Здесь она подолгу сидела с отцом, разговаривая обо всем и ни о чем, или молча слушала, как ловко он работает остро заточенными инструментами, перекрывая звуки музыки. Всегда поглощенный работой – делом всей его жизни, он подпитывался молчаливой близостью с дочкой. Это помогало ему расслабиться после долгих часов в операционной, где он держал в руках крошечные сердца. Сбросить с себя ношу хирурга-спасителя, как называли его родители.
«Прости, Оскар. Я тебя забросила в последнее время. Голова была занята другим. Знаешь, мне тяжеловато. Как будто опять все рушится, а у меня нет сил еще раз все выстраивать заново. Я не знаю, что делать. Адели я больше не нужна. Впрочем, кому я нужна? Дай-ка вспомнить, на чем я остановилась в прошлый раз. Последний шейный позвонок. Мне пришлось переделать зуб аксиса, он был немного великоват, и доработать верхние суставные поверхности атланта, чтобы они как следует соединялись с мыщелками затылочной кости. Может, потому я тяну время – мне страшно переходить к черепу. Это самая сложная часть. Я буду делать его очень долго. Но мы ведь не торопимся, верно? Кстати, о черепе: пару дней назад я была у психиатра. Наверное, время пришло. Я рассказала ему о тебе, о том, что с тобой мне легче. Он велел поискать что-нибудь напоминающее о родителях; не представляю, где и что искать. Осталась кое-какая одежда Рашель. Адели носит эти вещи. А на мне все болтается. Зато я часто беру швейную машинку и материю из ее запасов. Шитье меня успокаивает. Она ведь начала меня учить. От папы у меня остался только ты. Но я завтра еще пороюсь на чердаке.
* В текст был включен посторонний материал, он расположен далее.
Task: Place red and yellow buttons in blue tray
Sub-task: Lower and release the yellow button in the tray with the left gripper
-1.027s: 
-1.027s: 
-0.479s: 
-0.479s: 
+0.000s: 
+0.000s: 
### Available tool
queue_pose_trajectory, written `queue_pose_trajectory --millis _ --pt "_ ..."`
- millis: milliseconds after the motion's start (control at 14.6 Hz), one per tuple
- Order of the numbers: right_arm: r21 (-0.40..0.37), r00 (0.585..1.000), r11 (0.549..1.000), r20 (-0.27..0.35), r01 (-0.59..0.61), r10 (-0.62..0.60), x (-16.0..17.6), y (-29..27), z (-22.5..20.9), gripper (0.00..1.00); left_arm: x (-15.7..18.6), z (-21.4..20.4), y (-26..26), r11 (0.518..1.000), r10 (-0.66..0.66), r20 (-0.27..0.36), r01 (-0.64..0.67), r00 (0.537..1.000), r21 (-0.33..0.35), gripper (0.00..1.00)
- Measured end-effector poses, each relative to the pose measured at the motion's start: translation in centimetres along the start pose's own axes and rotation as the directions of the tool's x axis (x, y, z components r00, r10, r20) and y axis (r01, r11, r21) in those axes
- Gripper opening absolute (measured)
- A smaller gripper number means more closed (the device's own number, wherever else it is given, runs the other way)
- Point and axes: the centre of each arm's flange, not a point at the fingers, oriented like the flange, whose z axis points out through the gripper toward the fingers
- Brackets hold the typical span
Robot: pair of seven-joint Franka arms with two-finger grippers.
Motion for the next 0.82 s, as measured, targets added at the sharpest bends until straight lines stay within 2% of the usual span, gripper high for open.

Похоже, я по тебе соскучилась».
Она закрывает толстый учебник анатомии, смотрит на Оскара, за которым проступает лицо улыбающегося ей отца, и заливается слезами.
Глава 14
Маленький ключ
Вот уже несколько дней Капуцина твердит себе, что «заглянет на чердак завтра». И вот уже несколько дней в последний момент отступает: ей до колик страшно сдуть пыль с прошлого.
Сегодня вечером она ничего не ела. После нервного срыва три недели назад она мало ест. Она из тех, кто теряет аппетит, когда приходится держать удар. По крайней мере так было с момента аварии. Подростком, наоборот, набивала живот, пытаясь заполнить внутреннюю пустоту. А пустота возникала снова и снова, как воронка в песке. Из-за какой-нибудь ерунды, пустяков, мелких девчачьих ссор, неприятного замечания учителя, страха оказаться отвергнутой, нелюбимой, никчемной. Если вдуматься, та пустота девушки-подростка, конечно же, не идет ни в какое сравнение с вакуумом, оставленным смертью родителей. Тогда она не могла есть целый месяц. Дядя каждый день приносил им еду, оставалось только разогреть. Адели проглатывала свою порцию, как оголодавший зверь, которому надо выжить, а Капуцина к своей не могла даже притронуться. Она накладывала еду в свою тарелку, только чтобы подать пример младшей сестре. Похудела на пять килограммов, и тогда же в ней окончательно поселилась пустота. Потом еще на восемь. На сердце было тяжело, а сама она становилась все легче. Однажды дядя даже накричал на нее, а потом умолял хоть немного поесть. Он видел, как она тает, исчезает на глазах, словно фотография, на которой со временем тускнеют цвета. На сестру у нее при этом находились силы, брались неизвестно откуда. Но насколько их хватило бы? После этой потрясшей ее сцены с дядей Капуцина начала есть, сперва клевала как воробышек, а потом обнаружила, что еда может доставлять удовольствие.